The more eerie sense of timing is that Fit for a Prince premiered the day before the big Harry and Meghan on Oprah interview where they were going to be discussing all the reasons why they felt it was necessary to leave the British Royal Family. Personally, I watched this movie after the interview aired and it was an incredibly weird experience to go from reading a Twitter feed full of tweets about the terrors of being a royal to a movie that makes being a commoner falling in love with a prince seem like a dream. As this is Hallmark, of course this experience is presented with a nearly all-white cast. So I suppose the whiplash could have been weirder, but it still existed. This movie was not given a timeslot that was super beneficial to it in any way.

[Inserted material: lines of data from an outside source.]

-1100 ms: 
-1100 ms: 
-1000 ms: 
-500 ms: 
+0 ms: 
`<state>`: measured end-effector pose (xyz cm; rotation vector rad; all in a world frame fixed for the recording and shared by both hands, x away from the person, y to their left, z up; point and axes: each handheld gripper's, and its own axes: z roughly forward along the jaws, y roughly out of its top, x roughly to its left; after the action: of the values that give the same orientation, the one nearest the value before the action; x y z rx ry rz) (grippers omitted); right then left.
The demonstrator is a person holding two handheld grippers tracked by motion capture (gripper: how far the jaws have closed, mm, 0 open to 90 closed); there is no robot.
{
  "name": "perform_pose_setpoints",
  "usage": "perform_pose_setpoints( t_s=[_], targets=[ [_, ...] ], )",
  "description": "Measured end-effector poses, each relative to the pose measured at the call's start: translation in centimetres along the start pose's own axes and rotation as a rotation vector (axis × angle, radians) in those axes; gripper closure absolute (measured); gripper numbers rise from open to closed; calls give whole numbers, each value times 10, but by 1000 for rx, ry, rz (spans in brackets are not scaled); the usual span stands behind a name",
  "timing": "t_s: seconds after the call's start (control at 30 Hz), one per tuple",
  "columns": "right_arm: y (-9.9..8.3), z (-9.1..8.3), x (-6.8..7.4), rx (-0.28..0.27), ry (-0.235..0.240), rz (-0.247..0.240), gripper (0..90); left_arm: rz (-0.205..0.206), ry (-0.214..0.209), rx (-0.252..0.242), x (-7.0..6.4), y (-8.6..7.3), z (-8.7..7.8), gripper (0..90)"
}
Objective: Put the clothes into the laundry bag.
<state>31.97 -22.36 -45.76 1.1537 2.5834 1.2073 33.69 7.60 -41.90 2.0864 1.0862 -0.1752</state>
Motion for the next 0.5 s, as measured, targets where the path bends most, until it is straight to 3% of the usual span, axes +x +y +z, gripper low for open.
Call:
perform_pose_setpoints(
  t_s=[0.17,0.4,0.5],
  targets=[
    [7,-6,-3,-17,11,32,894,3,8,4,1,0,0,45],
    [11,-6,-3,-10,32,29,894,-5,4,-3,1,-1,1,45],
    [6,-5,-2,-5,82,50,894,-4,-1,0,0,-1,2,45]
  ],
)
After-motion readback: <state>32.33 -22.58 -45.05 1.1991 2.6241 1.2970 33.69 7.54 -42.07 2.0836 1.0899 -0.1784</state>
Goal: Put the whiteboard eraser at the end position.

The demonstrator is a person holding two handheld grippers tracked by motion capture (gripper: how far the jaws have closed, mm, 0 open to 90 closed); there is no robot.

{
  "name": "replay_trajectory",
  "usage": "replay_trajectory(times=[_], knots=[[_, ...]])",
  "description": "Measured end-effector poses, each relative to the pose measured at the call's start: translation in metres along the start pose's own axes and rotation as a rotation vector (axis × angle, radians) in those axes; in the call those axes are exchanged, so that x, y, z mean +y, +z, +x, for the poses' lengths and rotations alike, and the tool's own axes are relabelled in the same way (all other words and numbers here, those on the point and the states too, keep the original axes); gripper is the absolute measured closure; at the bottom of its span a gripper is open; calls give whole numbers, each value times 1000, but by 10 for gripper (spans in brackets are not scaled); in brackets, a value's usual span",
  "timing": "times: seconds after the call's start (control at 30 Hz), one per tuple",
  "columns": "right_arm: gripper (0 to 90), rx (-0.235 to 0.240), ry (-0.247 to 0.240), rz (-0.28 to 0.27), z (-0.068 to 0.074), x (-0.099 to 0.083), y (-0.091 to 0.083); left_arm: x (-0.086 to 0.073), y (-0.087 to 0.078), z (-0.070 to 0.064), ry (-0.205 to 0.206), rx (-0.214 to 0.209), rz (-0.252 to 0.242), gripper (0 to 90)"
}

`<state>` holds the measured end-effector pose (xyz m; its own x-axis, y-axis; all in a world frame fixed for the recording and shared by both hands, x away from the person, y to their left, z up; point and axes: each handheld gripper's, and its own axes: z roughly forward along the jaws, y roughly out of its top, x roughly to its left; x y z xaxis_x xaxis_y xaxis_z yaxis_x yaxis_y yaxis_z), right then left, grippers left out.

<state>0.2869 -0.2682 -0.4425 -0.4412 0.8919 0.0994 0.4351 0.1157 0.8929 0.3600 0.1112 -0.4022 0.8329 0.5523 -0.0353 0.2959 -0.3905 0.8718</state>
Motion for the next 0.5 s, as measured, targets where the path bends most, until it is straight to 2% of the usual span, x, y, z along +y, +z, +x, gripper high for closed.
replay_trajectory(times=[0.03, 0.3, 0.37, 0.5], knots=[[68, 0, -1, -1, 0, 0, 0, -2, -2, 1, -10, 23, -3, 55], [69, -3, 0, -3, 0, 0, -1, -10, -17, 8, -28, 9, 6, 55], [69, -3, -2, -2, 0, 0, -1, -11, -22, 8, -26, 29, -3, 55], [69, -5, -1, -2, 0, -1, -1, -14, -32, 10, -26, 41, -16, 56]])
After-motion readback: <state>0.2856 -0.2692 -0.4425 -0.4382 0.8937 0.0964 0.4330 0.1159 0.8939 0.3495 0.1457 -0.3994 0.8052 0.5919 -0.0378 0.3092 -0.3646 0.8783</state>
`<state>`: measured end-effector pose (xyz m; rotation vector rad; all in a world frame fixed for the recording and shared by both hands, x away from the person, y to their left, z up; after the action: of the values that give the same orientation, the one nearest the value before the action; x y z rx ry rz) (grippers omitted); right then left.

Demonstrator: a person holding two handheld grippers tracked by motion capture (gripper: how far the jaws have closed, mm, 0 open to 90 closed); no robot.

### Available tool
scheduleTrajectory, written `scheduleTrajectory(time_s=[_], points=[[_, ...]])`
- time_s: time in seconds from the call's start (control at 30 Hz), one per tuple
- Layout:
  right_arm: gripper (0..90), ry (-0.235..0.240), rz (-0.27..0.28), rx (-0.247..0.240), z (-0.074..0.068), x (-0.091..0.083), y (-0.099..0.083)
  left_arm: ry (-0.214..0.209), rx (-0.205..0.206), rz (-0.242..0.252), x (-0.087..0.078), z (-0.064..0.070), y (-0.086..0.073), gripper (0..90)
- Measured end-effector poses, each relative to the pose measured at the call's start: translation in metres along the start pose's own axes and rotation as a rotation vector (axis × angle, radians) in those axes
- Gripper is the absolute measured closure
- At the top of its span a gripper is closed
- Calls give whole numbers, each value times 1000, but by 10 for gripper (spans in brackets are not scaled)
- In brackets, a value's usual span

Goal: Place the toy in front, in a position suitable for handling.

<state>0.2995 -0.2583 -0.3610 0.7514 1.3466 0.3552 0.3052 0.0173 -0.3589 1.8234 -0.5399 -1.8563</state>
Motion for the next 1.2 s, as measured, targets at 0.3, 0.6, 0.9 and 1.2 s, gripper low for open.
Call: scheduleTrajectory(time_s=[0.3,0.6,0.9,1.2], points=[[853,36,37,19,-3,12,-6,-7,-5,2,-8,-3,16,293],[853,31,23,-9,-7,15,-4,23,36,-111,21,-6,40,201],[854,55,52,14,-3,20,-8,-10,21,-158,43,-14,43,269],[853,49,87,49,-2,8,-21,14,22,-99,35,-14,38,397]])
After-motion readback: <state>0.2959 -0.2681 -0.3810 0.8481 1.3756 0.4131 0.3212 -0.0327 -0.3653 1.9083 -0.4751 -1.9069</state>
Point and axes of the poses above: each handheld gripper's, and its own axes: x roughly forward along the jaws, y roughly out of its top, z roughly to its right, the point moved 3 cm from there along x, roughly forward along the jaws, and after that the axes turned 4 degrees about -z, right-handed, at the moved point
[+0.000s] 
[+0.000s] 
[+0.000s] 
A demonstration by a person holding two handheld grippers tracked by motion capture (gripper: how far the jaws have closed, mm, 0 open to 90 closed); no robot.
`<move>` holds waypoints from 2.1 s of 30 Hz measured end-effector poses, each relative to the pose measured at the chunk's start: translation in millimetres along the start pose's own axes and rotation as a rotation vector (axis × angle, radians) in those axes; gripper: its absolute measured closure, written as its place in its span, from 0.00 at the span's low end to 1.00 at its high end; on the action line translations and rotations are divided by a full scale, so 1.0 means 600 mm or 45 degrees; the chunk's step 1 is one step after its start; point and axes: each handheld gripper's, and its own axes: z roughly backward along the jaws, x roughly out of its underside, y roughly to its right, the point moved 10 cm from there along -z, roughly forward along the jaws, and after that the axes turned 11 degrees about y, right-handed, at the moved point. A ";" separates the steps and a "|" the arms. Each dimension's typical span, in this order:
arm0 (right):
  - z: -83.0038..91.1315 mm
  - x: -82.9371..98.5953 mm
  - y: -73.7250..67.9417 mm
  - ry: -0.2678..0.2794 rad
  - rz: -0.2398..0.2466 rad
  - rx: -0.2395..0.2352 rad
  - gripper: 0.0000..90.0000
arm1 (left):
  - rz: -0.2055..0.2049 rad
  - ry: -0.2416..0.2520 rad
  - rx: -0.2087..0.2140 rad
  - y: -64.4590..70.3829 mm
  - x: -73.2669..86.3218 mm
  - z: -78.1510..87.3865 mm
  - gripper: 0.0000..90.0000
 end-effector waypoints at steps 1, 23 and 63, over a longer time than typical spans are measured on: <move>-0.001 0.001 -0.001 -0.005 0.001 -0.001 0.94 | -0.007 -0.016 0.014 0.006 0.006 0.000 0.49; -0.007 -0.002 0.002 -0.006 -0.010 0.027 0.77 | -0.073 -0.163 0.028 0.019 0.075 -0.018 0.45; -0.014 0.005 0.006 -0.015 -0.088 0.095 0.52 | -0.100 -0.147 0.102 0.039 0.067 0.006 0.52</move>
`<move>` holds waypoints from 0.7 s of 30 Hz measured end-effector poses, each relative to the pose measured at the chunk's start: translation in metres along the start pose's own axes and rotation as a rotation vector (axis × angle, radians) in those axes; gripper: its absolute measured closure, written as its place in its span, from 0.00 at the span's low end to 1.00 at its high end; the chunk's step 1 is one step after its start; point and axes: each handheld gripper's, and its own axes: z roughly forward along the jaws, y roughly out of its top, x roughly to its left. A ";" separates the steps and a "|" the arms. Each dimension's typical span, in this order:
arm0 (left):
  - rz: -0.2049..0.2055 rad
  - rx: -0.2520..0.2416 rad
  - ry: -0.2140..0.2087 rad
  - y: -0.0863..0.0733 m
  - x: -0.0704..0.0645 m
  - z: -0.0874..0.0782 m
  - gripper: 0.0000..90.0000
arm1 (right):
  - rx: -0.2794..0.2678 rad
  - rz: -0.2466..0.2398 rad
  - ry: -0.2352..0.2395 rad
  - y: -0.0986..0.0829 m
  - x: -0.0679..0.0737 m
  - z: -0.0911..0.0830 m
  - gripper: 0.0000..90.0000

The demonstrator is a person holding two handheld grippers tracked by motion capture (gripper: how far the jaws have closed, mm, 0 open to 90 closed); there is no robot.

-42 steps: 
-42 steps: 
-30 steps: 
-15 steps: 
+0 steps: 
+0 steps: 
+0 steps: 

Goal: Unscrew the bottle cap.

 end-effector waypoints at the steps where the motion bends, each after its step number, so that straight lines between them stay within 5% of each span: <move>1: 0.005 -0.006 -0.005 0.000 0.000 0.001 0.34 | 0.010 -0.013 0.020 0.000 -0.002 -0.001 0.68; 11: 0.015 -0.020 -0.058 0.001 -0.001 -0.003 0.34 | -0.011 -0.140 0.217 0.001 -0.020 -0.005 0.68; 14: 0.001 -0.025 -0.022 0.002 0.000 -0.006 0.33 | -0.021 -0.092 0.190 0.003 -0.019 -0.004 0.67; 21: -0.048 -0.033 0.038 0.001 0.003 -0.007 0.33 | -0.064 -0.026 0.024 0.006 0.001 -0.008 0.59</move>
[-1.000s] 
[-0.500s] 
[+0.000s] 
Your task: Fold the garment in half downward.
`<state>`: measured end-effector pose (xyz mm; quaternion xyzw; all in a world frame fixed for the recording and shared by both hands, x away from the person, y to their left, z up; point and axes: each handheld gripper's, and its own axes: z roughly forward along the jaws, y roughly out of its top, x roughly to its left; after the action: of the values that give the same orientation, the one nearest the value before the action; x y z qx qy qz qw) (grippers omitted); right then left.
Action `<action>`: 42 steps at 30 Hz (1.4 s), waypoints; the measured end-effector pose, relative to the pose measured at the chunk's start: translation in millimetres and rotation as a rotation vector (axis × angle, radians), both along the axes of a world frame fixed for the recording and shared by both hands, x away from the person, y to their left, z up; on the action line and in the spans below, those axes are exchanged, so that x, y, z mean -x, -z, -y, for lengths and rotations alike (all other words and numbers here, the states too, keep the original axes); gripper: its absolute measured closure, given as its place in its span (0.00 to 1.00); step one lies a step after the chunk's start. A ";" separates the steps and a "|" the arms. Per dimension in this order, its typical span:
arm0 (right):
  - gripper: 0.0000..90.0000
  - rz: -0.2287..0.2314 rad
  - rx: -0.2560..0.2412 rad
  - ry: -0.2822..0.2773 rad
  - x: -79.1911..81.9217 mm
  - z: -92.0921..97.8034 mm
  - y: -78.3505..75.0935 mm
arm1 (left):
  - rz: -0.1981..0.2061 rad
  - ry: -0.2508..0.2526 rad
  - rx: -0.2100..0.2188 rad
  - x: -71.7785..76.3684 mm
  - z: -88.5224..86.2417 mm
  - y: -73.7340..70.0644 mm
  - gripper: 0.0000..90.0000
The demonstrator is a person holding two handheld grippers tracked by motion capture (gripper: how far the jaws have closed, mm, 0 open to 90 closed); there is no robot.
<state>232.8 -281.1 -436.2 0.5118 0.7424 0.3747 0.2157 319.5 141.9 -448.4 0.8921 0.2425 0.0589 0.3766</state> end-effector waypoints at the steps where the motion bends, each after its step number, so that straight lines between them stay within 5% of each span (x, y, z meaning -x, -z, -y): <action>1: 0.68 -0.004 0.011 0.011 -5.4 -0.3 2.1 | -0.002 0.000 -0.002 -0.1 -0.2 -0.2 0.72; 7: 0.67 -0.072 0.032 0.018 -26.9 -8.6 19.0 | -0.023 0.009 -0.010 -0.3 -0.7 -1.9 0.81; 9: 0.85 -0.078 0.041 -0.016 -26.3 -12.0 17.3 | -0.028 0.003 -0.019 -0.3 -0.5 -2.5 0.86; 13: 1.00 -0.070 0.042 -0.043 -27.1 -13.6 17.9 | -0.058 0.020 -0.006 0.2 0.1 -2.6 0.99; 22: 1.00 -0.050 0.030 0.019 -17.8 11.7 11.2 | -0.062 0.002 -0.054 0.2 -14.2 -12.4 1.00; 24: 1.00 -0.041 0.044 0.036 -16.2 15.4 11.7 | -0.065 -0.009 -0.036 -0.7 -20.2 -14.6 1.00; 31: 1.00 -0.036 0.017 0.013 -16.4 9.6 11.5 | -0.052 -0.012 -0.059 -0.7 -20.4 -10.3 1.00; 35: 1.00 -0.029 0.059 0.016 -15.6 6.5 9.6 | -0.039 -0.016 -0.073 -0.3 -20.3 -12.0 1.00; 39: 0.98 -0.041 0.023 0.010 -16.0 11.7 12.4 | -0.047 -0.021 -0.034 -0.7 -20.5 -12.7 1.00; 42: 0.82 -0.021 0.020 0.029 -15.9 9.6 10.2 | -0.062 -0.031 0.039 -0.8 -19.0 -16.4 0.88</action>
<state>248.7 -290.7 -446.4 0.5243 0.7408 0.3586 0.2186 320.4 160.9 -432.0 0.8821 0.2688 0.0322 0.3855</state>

Outside of when it premiered though, Fit for a Prince is just like your average, low tier and low budget Hallmark movie. Not that many Hallmark movies are high budget spectacles, but you could really tell from the production values that this was not a high priority movie. For instance, the lead works at a major fashion company which apparently consists of four employees who work in a one room store who work overtime a lot. The big events all take place in the same two rooms. There is barely any jewelry. The afterthought nature of this movie is apparent in every aspect.
All that has happened in this movie has happened before and all of it will happen again. It’s Hallmark Channel. I expect average American girls will be falling in love with unhappy royal men from fake European countries on the network for as long as their audience buys into this fantasy. And knowing what I know about Hallmark’s audience, I’m pretty comfortable that they will keep buying into this fantasy for some time.